What is needed:
Report, in full, each line of the material below in which the string "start" occurs.

•••••

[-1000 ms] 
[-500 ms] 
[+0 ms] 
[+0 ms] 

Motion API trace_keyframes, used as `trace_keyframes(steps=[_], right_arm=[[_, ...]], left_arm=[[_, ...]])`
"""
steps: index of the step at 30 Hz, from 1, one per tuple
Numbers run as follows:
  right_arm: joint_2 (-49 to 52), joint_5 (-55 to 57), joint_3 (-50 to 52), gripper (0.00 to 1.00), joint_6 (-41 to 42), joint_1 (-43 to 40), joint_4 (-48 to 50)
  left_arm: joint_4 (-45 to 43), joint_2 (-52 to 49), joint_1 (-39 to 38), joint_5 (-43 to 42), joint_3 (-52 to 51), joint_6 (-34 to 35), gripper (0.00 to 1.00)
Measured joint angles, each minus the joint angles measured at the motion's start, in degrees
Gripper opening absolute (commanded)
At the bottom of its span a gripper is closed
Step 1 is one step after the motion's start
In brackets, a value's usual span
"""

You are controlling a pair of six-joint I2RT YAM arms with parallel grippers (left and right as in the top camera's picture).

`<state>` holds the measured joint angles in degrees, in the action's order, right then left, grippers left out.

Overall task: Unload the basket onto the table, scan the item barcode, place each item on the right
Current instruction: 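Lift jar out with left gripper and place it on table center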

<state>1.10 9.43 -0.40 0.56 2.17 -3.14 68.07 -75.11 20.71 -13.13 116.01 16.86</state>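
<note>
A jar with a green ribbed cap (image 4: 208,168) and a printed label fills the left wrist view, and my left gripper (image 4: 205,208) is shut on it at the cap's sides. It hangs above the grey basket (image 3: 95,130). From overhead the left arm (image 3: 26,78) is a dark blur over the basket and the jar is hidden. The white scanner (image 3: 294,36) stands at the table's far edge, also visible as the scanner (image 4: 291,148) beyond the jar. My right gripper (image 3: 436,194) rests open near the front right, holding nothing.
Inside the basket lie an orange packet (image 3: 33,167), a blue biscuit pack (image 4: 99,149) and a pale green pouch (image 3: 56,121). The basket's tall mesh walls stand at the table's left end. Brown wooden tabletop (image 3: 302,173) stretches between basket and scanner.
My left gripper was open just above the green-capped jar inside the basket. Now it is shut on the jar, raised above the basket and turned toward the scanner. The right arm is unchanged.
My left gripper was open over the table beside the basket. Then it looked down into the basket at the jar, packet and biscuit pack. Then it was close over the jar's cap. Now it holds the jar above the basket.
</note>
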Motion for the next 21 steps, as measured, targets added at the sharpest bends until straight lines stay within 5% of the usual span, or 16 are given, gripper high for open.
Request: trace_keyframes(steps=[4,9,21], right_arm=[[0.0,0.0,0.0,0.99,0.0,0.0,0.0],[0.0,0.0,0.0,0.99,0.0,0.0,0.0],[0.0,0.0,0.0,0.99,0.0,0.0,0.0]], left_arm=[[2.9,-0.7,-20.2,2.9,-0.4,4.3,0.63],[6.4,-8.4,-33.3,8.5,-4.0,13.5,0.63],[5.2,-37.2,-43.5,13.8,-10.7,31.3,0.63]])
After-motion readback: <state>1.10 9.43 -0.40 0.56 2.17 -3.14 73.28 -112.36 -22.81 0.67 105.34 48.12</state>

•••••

Output of the exercise:
Measured joint angles, each minus the joint angles measured at the motion's start, in degrees
Step 1 is one step after the motion's start

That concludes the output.